KSM and zram are host-kernel work, not Gold/Silver/Bronze work. The tiers still separate guest contention, but reclaim and compression can still steal CPU from the broader host pool unless you add more host-thread affinity controls later.

Source Of Truth

The orchestration source of truth for memory policy is vars/global/host_memory_oversubscription.yml.

Current defaults:

Subsystem Setting Value Purpose
zram enabled true activate compressed swap device
zram device_name zram0 kernel device node
zram size 16G maximum uncompressed capacity of the device
zram compression_algorithm zstd best ratio-to-speed tradeoff on modern kernels
zram swap_priority 100 ensures zram is preferred over any physical swap
zram.writeback enabled false optional advanced override for a dedicated writeback device
zram.writeback manage_lvm false create and manage a dedicated LV for writeback
zram.writeback volume_group calabi_lab_vg VG used when manage_lvm is enabled
zram.writeback logical_volume zram-writeback LV name used when manage_lvm is enabled
zram.writeback size 32G dedicated writeback LV size for the managed-LVM path
zram.writeback backing_device "" dedicated block device used only when writeback is enabled
zram.writeback.policy enabled false run periodic writeback from a systemd timer
zram.writeback.policy interval 30m timer cadence for each writeback pass
zram.writeback.policy mode huge writes back pages that did not compress well
zram.writeback.policy idle_age_seconds 21600 age threshold only for idle or huge_idle modes
zram.writeback.policy per_run_budget_mib 256 writeback budget applied before each timer run
THP mode madvise application-controlled huge page allocation
THP defrag_mode madvise application-controlled compaction
KSM run 1 scanner active
KSM pages_to_scan 1000 pages examined per scan cycle
KSM sleep_millisecs 20 pause between scan cycles

The role defaults in roles/lab_host_memory_oversubscription/defaults/main.yml set everything to disabled. The global vars file overrides those defaults to enable the policy. This ensures that the role is always safe to include and only activates when explicitly configured.

How The Policy Is Applied

A single systemd oneshot service, calabi-host-memory-oversubscription.service, applies all three subsystems at boot.
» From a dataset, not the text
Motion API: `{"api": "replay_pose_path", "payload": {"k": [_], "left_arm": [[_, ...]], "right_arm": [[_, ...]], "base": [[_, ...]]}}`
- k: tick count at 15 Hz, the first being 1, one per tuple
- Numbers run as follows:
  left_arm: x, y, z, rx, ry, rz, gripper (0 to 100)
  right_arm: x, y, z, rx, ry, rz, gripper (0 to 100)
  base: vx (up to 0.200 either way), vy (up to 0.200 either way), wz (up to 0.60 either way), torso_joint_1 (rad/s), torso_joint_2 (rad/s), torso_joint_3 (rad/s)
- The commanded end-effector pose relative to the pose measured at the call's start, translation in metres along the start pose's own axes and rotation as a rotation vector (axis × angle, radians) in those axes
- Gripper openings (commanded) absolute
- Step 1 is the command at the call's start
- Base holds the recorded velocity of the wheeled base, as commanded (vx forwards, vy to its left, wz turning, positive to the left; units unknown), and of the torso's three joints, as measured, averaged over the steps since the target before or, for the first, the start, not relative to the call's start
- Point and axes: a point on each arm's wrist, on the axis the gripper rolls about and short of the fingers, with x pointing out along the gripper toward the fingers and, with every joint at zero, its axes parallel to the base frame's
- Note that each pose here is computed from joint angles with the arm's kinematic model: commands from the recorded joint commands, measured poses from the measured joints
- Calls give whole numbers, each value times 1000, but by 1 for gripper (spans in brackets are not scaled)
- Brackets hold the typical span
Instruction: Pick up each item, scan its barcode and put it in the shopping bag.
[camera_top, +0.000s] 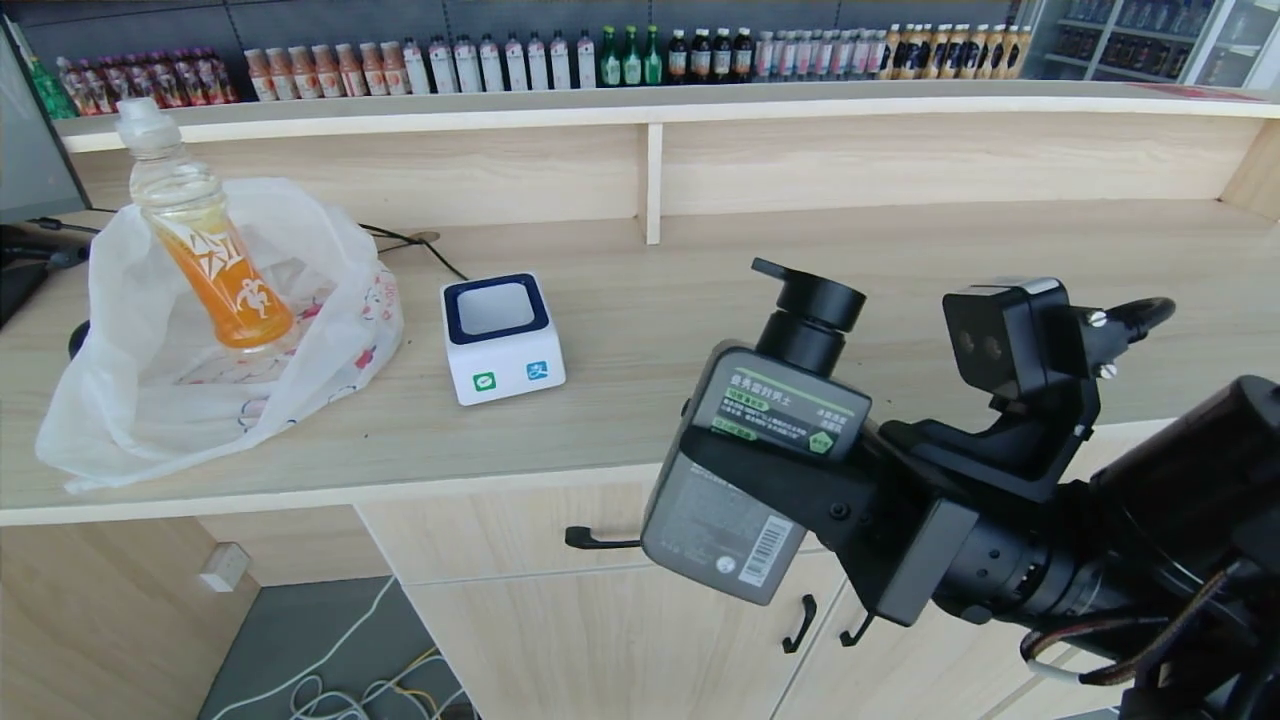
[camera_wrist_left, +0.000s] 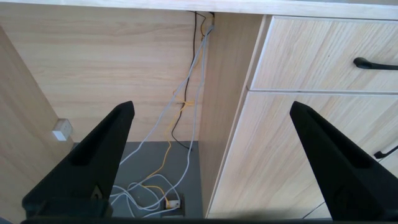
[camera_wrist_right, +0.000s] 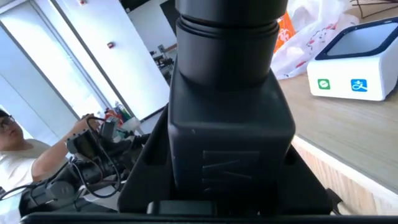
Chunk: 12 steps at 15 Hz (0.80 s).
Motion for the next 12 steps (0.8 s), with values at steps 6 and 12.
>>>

It uses RemainAfterExit=yes so systemd tracks the policy as active for the lifetime of the host.

The service lifecycle for zram:

  1. tear down any existing zram device (swapoff, zramctl --reset, modprobe -r)
  2. load the zram module with num_devices=1
  3. configure the compression algorithm
  4. optionally attach a dedicated writeback backing device before initialization
  5. set the zram disk size
  6. format and activate: mkswap, swapon --priority 100 --discard

THP and KSM are applied in a follow-on ExecStart that writes directly to /sys/kernel/mm/transparent_hugepage/ and /sys/kernel/mm/ksm/.

A separate dedicated playbook, playbooks/bootstrap/host-memory-oversubscription.yml, can apply or re-apply the memory policy independently without re-running the full bootstrap sequence. This is the intended entry point for the Calabi Manager "Host Memory Oversubscription" change scope.

zram Compressed Swap

zram creates an in-memory block device that stores pages in compressed form. On write, the kernel compresses the page into zram; on read, it decompresses on the fly. The net effect is that cold anonymous pages that would otherwise consume full-size RAM frames are stored at a fraction of their original size.
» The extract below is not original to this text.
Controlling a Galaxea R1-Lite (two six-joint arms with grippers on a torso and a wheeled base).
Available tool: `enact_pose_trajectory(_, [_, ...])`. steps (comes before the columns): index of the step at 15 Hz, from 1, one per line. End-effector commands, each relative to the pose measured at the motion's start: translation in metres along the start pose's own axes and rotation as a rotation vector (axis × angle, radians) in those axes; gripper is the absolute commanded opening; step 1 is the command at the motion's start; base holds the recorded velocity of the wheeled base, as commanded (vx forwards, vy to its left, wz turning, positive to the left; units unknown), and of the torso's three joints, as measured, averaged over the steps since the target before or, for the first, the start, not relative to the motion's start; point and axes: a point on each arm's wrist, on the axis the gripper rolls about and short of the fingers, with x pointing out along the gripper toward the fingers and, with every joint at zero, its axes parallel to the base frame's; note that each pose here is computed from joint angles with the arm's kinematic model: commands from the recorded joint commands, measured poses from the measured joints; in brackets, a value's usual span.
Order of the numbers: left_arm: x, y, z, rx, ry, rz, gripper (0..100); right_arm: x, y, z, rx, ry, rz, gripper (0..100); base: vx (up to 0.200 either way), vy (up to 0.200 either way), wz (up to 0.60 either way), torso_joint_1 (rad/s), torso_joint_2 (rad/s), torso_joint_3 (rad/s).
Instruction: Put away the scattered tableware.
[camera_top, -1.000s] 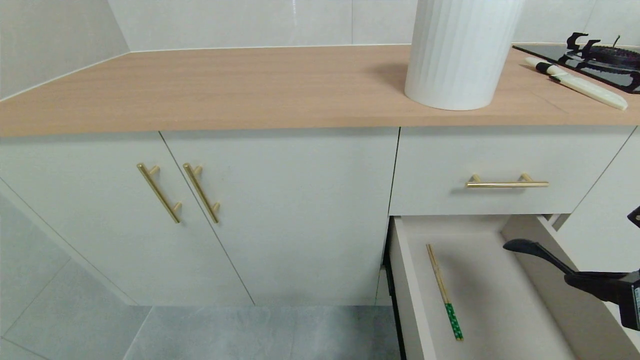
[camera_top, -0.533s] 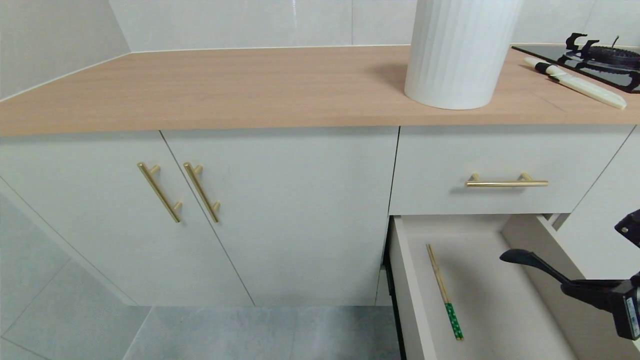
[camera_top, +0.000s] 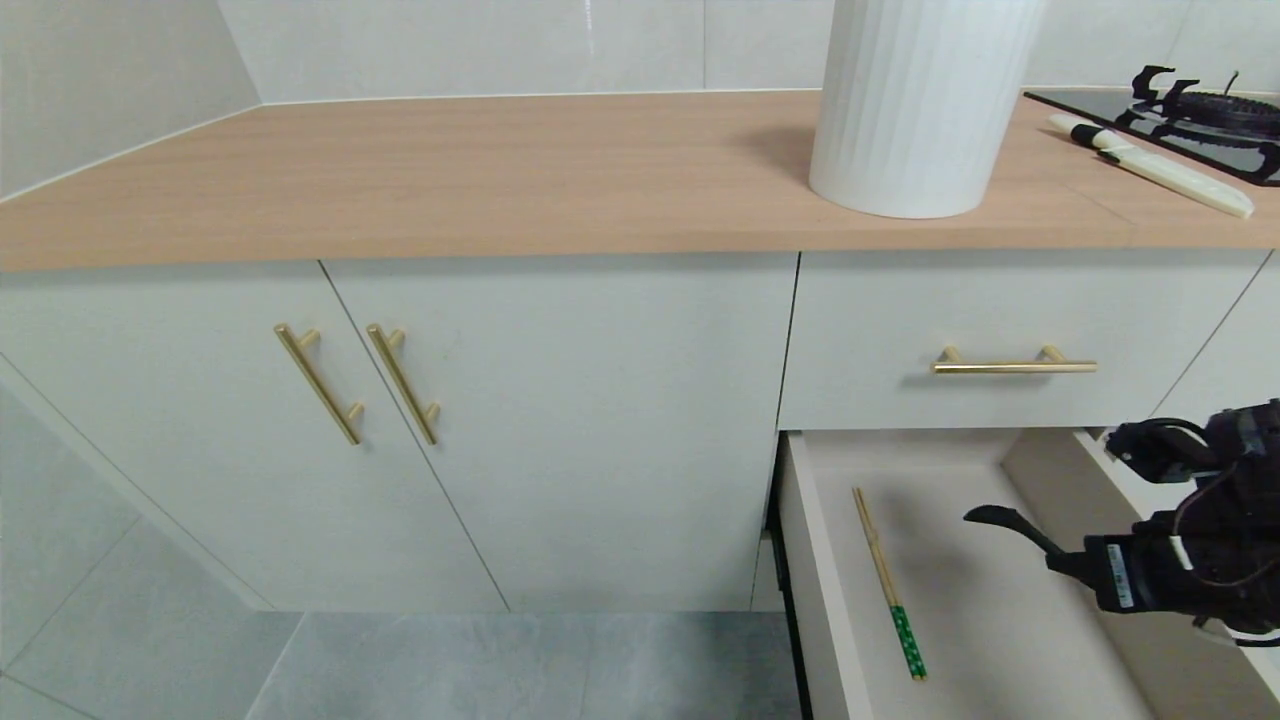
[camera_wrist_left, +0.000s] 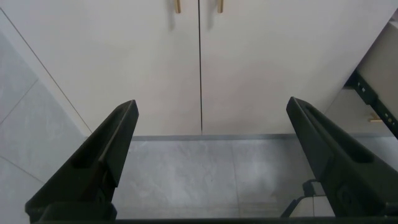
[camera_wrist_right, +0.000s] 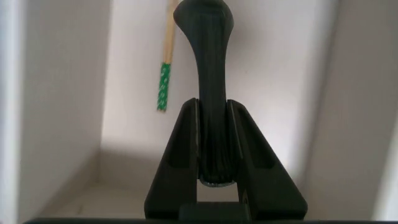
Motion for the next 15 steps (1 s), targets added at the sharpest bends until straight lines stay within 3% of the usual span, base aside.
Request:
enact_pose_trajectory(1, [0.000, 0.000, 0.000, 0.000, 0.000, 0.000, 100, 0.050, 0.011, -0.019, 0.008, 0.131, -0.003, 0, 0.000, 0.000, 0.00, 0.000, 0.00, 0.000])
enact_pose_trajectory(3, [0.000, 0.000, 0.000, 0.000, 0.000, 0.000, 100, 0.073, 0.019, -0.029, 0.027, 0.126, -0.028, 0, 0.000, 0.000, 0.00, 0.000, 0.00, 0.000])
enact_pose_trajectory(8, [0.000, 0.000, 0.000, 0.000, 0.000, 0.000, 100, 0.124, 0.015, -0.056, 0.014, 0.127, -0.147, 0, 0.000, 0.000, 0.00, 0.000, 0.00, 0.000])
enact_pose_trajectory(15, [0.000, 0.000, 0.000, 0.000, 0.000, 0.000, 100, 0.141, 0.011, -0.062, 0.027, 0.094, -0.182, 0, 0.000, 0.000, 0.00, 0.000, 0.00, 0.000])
The 16G size is the maximum uncompressed capacity of the device, not a reservation. zram only consumes real RAM as pages are written into it. With zstd compression the typical effective ratio on guest workloads is between 2:1 and 4:1, so 16G of logical swap capacity might cost 4-8G of physical RAM when fully utilized.

Important

16G is a buffer, not a carved-out capacity loss. The host pays the physical cost only when memory pressure actually drives pages into swap. At steady state with low contention, zram consumes negligible real memory.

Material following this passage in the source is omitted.